A estrutura das bandas, ou da carreira solo, comporta algumas funções. São os casos do próprio idol, descrito acima, e do magnae ou maknae, caracterizado por ser o caçula da banda. Outros termos dentro do glossário do K-pop são: antis (haters), bias (membro favorito na banda), ultimate bias (preferido entre os todos os preferidos), comeback (lançamento de single ou álbum), debut (estreia de um artista ou banda na indústria), MV (music video).
Além da famosa BTS, a girlband Blackpink, formada por quatro meninas, também faz muito sucesso, assim como o grupo EXO, com nove integrantes masculinos.
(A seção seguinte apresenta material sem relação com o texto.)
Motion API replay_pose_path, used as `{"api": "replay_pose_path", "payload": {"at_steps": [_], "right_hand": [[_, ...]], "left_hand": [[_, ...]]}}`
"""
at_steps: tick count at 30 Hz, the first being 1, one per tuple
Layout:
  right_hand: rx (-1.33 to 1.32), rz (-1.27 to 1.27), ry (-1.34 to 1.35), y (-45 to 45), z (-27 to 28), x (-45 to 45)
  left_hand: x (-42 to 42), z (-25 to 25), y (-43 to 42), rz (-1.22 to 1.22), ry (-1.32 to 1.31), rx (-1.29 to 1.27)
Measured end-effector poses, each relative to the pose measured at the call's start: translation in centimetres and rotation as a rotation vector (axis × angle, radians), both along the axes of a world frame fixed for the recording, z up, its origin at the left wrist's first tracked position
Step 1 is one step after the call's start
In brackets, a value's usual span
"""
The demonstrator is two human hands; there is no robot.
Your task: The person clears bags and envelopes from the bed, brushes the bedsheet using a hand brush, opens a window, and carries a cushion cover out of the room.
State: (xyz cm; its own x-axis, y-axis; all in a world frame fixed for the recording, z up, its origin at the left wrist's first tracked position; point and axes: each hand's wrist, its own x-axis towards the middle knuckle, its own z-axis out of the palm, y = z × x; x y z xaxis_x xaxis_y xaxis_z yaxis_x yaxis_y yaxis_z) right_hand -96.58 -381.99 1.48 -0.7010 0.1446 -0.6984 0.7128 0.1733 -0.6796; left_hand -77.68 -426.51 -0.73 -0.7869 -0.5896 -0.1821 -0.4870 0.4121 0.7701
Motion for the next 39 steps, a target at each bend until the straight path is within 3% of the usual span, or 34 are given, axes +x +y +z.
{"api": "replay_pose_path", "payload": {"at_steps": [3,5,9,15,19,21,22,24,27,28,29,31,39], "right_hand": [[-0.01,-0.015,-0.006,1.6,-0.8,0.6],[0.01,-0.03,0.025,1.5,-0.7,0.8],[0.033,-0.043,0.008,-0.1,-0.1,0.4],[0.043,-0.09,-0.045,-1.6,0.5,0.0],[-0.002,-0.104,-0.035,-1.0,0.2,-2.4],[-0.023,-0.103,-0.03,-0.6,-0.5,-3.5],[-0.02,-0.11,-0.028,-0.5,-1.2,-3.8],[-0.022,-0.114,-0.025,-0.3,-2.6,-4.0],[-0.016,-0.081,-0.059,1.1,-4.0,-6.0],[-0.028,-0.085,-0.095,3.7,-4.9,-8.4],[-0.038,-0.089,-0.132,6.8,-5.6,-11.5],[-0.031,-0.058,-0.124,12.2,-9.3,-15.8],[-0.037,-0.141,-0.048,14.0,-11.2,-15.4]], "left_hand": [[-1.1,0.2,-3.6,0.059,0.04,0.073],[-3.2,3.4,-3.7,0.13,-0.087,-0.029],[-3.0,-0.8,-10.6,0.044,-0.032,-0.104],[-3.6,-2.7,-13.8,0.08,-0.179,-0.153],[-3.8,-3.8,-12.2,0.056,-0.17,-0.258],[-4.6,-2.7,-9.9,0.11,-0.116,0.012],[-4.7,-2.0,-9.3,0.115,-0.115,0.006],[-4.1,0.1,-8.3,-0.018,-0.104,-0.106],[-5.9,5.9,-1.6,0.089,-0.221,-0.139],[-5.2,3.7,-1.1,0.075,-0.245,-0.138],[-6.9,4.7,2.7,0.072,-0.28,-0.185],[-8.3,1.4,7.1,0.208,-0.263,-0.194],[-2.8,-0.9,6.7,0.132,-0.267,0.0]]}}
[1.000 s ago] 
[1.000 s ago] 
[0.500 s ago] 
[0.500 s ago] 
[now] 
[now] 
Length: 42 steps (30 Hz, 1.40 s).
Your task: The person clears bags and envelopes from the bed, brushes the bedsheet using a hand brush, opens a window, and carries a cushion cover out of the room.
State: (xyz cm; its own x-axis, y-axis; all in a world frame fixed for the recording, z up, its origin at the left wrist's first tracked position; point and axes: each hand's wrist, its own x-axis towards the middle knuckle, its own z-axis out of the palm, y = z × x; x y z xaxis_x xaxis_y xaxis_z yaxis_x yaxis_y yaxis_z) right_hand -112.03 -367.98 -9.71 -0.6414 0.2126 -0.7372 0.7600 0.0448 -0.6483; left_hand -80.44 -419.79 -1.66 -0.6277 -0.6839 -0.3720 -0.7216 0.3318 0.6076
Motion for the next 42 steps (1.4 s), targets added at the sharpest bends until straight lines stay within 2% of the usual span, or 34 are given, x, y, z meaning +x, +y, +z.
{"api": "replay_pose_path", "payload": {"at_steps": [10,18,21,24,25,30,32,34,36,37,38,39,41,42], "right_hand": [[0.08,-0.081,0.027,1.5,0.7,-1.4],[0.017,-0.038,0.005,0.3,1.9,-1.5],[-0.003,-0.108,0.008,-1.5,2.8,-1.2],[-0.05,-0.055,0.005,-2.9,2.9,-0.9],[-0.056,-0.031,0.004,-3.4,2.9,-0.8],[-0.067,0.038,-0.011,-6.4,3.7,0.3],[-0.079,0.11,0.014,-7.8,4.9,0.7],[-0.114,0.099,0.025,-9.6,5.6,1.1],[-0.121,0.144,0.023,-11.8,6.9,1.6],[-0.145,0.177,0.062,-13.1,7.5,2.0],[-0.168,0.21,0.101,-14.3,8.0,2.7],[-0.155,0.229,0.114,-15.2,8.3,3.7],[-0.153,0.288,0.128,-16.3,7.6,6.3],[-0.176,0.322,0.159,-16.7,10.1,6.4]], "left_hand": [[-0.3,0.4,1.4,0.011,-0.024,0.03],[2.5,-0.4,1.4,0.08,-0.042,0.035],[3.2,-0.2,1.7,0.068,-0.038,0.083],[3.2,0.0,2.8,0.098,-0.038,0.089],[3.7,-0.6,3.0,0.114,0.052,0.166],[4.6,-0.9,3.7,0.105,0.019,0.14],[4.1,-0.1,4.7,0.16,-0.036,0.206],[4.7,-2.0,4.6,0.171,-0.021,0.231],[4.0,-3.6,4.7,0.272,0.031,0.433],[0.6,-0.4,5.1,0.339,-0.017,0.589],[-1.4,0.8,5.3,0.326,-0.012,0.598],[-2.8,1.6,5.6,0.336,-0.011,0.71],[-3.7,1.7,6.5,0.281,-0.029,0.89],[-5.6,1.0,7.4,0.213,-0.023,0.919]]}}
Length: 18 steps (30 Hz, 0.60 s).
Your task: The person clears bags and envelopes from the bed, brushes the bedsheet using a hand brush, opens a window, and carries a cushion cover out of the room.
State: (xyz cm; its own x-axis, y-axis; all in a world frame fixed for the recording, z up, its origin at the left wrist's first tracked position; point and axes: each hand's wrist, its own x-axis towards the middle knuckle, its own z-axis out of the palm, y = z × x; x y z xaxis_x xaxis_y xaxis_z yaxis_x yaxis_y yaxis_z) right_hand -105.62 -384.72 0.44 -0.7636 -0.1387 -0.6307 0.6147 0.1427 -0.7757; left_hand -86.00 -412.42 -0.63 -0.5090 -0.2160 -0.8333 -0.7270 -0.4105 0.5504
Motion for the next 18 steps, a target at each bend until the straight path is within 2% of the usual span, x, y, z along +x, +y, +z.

Além das bandas consolidadas no mercado, há grupos em ascensão, como ITZY, formado por cinco meninos, tendo mais de 100 milhões de visualizações no hit Dalla Dalla. Também compõem essa prateleira Stray Kids, TXT, Loona e Everglow.
O K-pop mostra-se, a cada dia que passa, um case de sucesso dentro da indústria do entretenimento. A qual está presente em nossos dias a todo momento, cada vez que desbloqueamos o celular, seja no trabalho, nos momentos de lazer ou antes de dormir. Valorização da cultura nacional mesclada com altas doses de profissionalismo e entendimento de mercado fizeram o gênero explodir a nível global. Sucesso que emprega cidadãos sul-coreanos, movimenta a economia local e traz, além do retorno financeiro, holofotes de diversas partes do mundo, inclusive novos visitantes.